▶ [Exercise description] Copy every record that appears below, exactly as it stands.

Data excerpts:

'''

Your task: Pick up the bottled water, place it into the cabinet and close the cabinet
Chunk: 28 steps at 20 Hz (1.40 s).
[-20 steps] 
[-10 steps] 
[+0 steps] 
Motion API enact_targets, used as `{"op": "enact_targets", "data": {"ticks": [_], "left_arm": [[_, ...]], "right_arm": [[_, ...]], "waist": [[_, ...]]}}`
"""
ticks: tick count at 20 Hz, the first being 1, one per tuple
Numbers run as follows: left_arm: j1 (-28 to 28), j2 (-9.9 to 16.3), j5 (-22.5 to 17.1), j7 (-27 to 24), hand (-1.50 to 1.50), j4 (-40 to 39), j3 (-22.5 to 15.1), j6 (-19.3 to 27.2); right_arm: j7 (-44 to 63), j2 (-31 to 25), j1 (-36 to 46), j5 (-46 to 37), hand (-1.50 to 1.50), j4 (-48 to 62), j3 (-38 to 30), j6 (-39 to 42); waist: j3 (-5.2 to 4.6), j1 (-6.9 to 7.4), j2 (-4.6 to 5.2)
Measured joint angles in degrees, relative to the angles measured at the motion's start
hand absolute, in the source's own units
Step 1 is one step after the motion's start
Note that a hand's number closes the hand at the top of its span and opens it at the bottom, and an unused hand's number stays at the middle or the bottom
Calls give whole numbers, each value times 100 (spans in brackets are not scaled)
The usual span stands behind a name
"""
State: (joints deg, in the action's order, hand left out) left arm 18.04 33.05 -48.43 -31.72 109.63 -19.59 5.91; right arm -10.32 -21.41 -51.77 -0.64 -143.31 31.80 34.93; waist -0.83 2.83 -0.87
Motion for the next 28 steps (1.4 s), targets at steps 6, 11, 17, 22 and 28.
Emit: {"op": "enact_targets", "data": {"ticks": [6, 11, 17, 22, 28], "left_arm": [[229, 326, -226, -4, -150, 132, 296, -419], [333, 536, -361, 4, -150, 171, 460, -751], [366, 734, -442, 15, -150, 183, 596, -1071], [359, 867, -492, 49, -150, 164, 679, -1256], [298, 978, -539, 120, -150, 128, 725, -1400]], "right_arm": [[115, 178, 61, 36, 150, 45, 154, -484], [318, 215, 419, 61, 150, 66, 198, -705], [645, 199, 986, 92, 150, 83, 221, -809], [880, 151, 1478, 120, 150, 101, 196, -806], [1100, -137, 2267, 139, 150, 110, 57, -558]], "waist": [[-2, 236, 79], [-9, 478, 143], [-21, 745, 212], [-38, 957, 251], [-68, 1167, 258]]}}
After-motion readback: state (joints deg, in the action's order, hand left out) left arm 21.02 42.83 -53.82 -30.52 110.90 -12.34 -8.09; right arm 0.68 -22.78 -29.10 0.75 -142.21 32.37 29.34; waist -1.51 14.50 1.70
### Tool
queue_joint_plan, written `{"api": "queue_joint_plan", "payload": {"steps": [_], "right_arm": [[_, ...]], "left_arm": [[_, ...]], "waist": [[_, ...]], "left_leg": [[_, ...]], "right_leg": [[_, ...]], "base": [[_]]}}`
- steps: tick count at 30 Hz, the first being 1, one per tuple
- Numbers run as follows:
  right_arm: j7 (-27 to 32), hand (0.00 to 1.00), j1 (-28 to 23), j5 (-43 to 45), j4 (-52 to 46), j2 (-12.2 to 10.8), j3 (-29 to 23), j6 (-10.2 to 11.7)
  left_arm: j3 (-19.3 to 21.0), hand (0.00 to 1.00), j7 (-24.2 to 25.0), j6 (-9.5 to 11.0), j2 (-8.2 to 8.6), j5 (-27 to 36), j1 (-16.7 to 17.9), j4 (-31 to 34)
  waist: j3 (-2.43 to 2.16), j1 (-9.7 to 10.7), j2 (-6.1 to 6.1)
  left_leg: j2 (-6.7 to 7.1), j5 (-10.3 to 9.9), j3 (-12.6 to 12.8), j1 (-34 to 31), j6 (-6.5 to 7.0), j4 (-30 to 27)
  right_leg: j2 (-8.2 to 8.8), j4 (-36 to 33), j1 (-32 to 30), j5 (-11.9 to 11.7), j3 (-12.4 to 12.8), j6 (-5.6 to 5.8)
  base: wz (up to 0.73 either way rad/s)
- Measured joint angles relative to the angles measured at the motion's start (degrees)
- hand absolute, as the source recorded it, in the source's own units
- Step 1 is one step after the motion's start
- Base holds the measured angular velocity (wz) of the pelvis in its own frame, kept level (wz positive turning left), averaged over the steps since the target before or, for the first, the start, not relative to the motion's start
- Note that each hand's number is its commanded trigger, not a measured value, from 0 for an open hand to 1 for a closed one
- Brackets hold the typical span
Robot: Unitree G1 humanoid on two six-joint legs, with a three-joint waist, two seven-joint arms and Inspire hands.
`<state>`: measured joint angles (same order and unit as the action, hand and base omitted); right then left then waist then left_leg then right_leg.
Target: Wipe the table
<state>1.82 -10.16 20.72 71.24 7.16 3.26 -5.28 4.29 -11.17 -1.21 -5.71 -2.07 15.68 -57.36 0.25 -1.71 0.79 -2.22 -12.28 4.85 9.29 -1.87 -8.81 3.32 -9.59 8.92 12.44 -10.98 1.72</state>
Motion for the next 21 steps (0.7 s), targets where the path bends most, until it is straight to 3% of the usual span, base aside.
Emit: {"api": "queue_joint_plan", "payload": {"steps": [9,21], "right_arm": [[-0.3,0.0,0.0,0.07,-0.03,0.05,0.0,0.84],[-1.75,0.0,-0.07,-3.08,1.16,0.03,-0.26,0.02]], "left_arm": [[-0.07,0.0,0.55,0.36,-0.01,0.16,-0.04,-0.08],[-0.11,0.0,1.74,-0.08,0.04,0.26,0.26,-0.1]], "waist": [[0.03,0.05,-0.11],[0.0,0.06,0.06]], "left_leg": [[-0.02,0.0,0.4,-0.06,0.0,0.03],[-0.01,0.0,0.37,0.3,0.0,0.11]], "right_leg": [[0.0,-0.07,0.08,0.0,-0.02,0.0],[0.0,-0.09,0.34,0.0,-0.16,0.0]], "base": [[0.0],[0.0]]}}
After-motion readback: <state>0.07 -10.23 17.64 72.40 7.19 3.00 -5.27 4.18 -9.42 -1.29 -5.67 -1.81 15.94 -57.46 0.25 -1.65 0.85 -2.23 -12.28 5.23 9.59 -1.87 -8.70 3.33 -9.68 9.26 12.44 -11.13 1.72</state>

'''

▶ [Expected answer]
Your task: Pick up the bottled water, place it into the cabinet and close the cabinet
Chunk: 28 steps at 20 Hz (1.40 s).
[-20 steps] 
[-10 steps] 
[+0 steps] 
Motion API enact_targets, used as `{"op": "enact_targets", "data": {"ticks": [_], "left_arm": [[_, ...]], "right_arm": [[_, ...]], "waist": [[_, ...]]}}`
"""
ticks: tick count at 20 Hz, the first being 1, one per tuple
Numbers run as follows: left_arm: j1 (-28 to 28), j2 (-9.9 to 16.3), j5 (-22.5 to 17.1), j7 (-27 to 24), hand (-1.50 to 1.50), j4 (-40 to 39), j3 (-22.5 to 15.1), j6 (-19.3 to 27.2); right_arm: j7 (-44 to 63), j2 (-31 to 25), j1 (-36 to 46), j5 (-46 to 37), hand (-1.50 to 1.50), j4 (-48 to 62), j3 (-38 to 30), j6 (-39 to 42); waist: j3 (-5.2 to 4.6), j1 (-6.9 to 7.4), j2 (-4.6 to 5.2)
Measured joint angles in degrees, relative to the angles measured at the motion's start
hand absolute, in the source's own units
Step 1 is one step after the motion's start
Note that a hand's number closes the hand at the top of its span and opens it at the bottom, and an unused hand's number stays at the middle or the bottom
Calls give whole numbers, each value times 100 (spans in brackets are not scaled)
The usual span stands behind a name
"""
State: (joints deg, in the action's order, hand left out) left arm 18.04 33.05 -48.43 -31.72 109.63 -19.59 5.91; right arm -10.32 -21.41 -51.77 -0.64 -143.31 31.80 34.93; waist -0.83 2.83 -0.87
Motion for the next 28 steps (1.4 s), targets at steps 6, 11, 17, 22 and 28.
Emit: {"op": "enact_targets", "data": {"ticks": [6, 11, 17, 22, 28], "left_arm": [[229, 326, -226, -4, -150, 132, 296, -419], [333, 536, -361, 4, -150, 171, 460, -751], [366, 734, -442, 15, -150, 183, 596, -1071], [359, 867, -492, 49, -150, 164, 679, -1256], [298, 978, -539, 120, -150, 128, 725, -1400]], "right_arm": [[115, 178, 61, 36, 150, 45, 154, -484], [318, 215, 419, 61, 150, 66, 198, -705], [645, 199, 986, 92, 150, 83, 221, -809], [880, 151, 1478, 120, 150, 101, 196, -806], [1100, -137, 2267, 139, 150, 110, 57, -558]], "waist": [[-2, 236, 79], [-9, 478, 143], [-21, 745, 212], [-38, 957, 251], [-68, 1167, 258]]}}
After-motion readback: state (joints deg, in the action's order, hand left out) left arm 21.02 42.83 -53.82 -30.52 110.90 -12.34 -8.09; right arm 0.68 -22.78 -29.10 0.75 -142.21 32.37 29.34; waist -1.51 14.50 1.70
### Tool
queue_joint_plan, written `{"api": "queue_joint_plan", "payload": {"steps": [_], "right_arm": [[_, ...]], "left_arm": [[_, ...]], "waist": [[_, ...]], "left_leg": [[_, ...]], "right_leg": [[_, ...]], "base": [[_]]}}`
- steps: tick count at 30 Hz, the first being 1, one per tuple
- Numbers run as follows:
  right_arm: j7 (-27 to 32), hand (0.00 to 1.00), j1 (-28 to 23), j5 (-43 to 45), j4 (-52 to 46), j2 (-12.2 to 10.8), j3 (-29 to 23), j6 (-10.2 to 11.7)
  left_arm: j3 (-19.3 to 21.0), hand (0.00 to 1.00), j7 (-24.2 to 25.0), j6 (-9.5 to 11.0), j2 (-8.2 to 8.6), j5 (-27 to 36), j1 (-16.7 to 17.9), j4 (-31 to 34)
  waist: j3 (-2.43 to 2.16), j1 (-9.7 to 10.7), j2 (-6.1 to 6.1)
  left_leg: j2 (-6.7 to 7.1), j5 (-10.3 to 9.9), j3 (-12.6 to 12.8), j1 (-34 to 31), j6 (-6.5 to 7.0), j4 (-30 to 27)
  right_leg: j2 (-8.2 to 8.8), j4 (-36 to 33), j1 (-32 to 30), j5 (-11.9 to 11.7), j3 (-12.4 to 12.8), j6 (-5.6 to 5.8)
  base: wz (up to 0.73 either way rad/s)
- Measured joint angles relative to the angles measured at the motion's start (degrees)
- hand absolute, as the source recorded it, in the source's own units
- Step 1 is one step after the motion's start
- Base holds the measured angular velocity (wz) of the pelvis in its own frame, kept level (wz positive turning left), averaged over the steps since the target before or, for the first, the start, not relative to the motion's start
- Note that each hand's number is its commanded trigger, not a measured value, from 0 for an open hand to 1 for a closed one
- Brackets hold the typical span
Robot: Unitree G1 humanoid on two six-joint legs, with a three-joint waist, two seven-joint arms and Inspire hands.
`<state>`: measured joint angles (same order and unit as the action, hand and base omitted); right then left then waist then left_leg then right_leg.
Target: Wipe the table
<state>1.82 -10.16 20.72 71.24 7.16 3.26 -5.28 4.29 -11.17 -1.21 -5.71 -2.07 15.68 -57.36 0.25 -1.71 0.79 -2.22 -12.28 4.85 9.29 -1.87 -8.81 3.32 -9.59 8.92 12.44 -10.98 1.72</state>
Motion for the next 21 steps (0.7 s), targets where the path bends most, until it is straight to 3% of the usual span, base aside.
Emit: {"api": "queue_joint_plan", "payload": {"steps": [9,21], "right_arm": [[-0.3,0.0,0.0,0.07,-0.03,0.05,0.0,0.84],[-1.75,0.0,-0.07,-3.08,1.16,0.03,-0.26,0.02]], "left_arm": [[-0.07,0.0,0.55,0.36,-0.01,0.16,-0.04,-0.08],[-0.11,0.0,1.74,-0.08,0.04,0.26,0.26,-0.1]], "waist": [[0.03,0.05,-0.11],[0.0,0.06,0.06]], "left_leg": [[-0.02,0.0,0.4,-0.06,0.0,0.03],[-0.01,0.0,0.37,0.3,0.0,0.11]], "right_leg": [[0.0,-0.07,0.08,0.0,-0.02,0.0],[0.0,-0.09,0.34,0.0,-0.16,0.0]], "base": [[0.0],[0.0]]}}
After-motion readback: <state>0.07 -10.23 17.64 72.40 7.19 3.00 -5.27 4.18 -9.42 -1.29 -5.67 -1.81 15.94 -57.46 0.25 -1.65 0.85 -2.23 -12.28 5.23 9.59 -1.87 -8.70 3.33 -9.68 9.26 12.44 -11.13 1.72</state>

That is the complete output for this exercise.